[What needs to be done] A line containing "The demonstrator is" appears in the material below. Return exactly every line from the first through that one, and only those.

[Given records]
BEGIN
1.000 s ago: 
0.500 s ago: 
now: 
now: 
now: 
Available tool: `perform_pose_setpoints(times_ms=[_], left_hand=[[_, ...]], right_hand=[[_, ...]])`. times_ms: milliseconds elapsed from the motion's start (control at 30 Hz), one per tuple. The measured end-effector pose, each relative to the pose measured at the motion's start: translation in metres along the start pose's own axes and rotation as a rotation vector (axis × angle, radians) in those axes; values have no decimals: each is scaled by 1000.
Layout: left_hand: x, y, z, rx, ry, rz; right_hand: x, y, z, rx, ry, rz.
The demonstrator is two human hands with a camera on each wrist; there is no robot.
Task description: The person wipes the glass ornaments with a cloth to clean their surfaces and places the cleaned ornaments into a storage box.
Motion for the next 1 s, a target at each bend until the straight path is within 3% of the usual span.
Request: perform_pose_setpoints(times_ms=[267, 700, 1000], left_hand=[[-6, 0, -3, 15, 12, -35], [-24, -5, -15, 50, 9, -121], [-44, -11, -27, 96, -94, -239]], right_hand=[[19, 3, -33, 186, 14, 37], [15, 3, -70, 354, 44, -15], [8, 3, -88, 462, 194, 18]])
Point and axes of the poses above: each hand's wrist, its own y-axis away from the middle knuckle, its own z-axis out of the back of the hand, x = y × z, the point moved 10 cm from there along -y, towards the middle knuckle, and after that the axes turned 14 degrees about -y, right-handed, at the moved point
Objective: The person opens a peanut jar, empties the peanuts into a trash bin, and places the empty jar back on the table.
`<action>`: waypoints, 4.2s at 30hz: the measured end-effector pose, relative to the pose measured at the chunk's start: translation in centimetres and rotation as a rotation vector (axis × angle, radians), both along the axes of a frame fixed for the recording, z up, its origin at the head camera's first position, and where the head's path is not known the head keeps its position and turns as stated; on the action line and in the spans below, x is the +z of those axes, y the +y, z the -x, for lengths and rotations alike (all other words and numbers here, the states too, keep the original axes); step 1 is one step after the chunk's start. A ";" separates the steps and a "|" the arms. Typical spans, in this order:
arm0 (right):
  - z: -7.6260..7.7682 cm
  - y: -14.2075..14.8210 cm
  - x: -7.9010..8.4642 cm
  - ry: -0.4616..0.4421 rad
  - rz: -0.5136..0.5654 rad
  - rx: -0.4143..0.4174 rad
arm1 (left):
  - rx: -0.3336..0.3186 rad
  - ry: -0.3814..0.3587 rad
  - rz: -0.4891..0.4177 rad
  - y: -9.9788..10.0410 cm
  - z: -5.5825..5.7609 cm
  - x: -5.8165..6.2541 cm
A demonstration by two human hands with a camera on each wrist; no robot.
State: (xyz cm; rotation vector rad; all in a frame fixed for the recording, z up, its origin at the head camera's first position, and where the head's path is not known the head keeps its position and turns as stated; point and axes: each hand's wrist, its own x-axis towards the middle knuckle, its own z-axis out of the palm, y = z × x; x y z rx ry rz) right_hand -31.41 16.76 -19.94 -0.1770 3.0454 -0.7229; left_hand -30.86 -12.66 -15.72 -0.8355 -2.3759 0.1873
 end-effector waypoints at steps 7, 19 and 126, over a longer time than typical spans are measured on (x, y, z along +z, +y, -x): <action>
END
[Completed exercise]
1.000 s ago: 
0.500 s ago: 
now: 
now: 
now: 
Available tool: `perform_pose_setpoints(times_ms=[_], left_hand=[[_, ...]], right_hand=[[_, ...]])`. times_ms: milliseconds elapsed from the motion's start (control at 30 Hz), one per tuple. The measured end-effector pose, each relative to the pose measured at the motion's start: translation in metres along the start pose's own axes and rotation as a rotation vector (axis × angle, radians) in those axes; values have no decimals: each is scaled by 1000.
Layout: left_hand: x, y, z, rx, ry, rz; right_hand: x, y, z, rx, ry, rz.
The demonstrator is two human hands with a camera on each wrist; there is no robot.

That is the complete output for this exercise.